▸ What to do
Retype the listing without any alteration.

▸ Given data
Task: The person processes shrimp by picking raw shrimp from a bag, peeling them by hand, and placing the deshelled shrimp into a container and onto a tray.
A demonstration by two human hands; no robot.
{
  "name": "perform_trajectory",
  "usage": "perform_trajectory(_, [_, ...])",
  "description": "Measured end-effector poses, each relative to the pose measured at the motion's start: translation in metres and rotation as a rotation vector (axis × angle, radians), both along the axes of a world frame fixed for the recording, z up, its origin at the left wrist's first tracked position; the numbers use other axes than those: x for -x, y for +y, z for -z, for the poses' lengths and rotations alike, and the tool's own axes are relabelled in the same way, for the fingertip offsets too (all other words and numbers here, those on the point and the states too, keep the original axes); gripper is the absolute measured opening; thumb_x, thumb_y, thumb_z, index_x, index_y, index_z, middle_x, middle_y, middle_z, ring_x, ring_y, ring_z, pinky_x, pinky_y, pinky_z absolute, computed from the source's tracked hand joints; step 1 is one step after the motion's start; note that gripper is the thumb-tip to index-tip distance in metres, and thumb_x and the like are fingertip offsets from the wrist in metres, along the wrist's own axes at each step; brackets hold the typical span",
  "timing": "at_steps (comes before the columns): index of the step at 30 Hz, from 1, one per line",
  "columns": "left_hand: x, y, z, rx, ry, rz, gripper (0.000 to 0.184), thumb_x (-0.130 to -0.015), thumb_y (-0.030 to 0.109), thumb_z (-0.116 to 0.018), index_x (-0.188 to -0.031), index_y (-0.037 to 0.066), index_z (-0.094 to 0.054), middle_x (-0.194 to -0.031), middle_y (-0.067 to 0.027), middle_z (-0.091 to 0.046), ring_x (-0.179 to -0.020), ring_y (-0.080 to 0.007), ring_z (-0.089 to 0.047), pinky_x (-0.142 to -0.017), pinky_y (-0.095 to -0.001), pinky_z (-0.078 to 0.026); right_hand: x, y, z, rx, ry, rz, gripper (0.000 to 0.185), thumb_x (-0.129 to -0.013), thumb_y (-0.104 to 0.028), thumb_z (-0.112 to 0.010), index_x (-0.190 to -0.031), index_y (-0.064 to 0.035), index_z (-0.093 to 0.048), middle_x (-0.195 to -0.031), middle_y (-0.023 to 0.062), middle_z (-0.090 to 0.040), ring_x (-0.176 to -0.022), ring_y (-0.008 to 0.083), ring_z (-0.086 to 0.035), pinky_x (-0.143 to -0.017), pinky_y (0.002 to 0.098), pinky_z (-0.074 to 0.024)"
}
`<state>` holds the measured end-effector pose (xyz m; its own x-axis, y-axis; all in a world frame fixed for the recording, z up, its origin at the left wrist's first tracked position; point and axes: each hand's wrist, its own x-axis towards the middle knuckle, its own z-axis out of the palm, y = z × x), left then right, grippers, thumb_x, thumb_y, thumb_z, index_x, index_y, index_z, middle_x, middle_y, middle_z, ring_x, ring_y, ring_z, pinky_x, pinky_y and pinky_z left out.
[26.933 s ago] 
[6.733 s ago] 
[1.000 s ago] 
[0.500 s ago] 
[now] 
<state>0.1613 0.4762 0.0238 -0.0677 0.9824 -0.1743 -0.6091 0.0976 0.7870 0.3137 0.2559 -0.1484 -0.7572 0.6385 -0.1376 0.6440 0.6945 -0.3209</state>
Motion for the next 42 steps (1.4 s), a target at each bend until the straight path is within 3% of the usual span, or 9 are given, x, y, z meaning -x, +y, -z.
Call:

▸ Task response
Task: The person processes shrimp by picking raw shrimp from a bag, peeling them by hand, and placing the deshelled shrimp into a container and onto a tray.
A demonstration by two human hands; no robot.
{
  "name": "perform_trajectory",
  "usage": "perform_trajectory(_, [_, ...])",
  "description": "Measured end-effector poses, each relative to the pose measured at the motion's start: translation in metres and rotation as a rotation vector (axis × angle, radians), both along the axes of a world frame fixed for the recording, z up, its origin at the left wrist's first tracked position; the numbers use other axes than those: x for -x, y for +y, z for -z, for the poses' lengths and rotations alike, and the tool's own axes are relabelled in the same way, for the fingertip offsets too (all other words and numbers here, those on the point and the states too, keep the original axes); gripper is the absolute measured opening; thumb_x, thumb_y, thumb_z, index_x, index_y, index_z, middle_x, middle_y, middle_z, ring_x, ring_y, ring_z, pinky_x, pinky_y, pinky_z absolute, computed from the source's tracked hand joints; step 1 is one step after the motion's start; note that gripper is the thumb-tip to index-tip distance in metres, and thumb_x and the like are fingertip offsets from the wrist in metres, along the wrist's own axes at each step; brackets hold the typical span",
  "timing": "at_steps (comes before the columns): index of the step at 30 Hz, from 1, one per line",
  "columns": "left_hand: x, y, z, rx, ry, rz, gripper (0.000 to 0.184), thumb_x (-0.130 to -0.015), thumb_y (-0.030 to 0.109), thumb_z (-0.116 to 0.018), index_x (-0.188 to -0.031), index_y (-0.037 to 0.066), index_z (-0.094 to 0.054), middle_x (-0.194 to -0.031), middle_y (-0.067 to 0.027), middle_z (-0.091 to 0.046), ring_x (-0.179 to -0.020), ring_y (-0.080 to 0.007), ring_z (-0.089 to 0.047), pinky_x (-0.142 to -0.017), pinky_y (-0.095 to -0.001), pinky_z (-0.078 to 0.026); right_hand: x, y, z, rx, ry, rz, gripper (0.000 to 0.185), thumb_x (-0.129 to -0.013), thumb_y (-0.104 to 0.028), thumb_z (-0.112 to 0.010), index_x (-0.190 to -0.031), index_y (-0.064 to 0.035), index_z (-0.093 to 0.048), middle_x (-0.195 to -0.031), middle_y (-0.023 to 0.062), middle_z (-0.090 to 0.040), ring_x (-0.176 to -0.022), ring_y (-0.008 to 0.083), ring_z (-0.086 to 0.035), pinky_x (-0.143 to -0.017), pinky_y (0.002 to 0.098), pinky_z (-0.074 to 0.024)"
}
`<state>` holds the measured end-effector pose (xyz m; its own x-axis, y-axis; all in a world frame fixed for the recording, z up, its origin at the left wrist's first tracked position; point and axes: each hand's wrist, its own x-axis towards the middle knuckle, its own z-axis out of the palm, y = z × x), left then right, grippers, thumb_x, thumb_y, thumb_z, index_x, index_y, index_z, middle_x, middle_y, middle_z, ring_x, ring_y, ring_z, pinky_x, pinky_y and pinky_z left out.
[26.933 s ago] 
[6.733 s ago] 
[1.000 s ago] 
[0.500 s ago] 
[now] 
<state>0.1613 0.4762 0.0238 -0.0677 0.9824 -0.1743 -0.6091 0.0976 0.7870 0.3137 0.2559 -0.1484 -0.7572 0.6385 -0.1376 0.6440 0.6945 -0.3209</state>
Motion for the next 42 steps (1.4 s), a target at each bend until the straight path is within 3% of the usual span, or 9 are given, x, y, z meaning -x, +y, -z.
Call:

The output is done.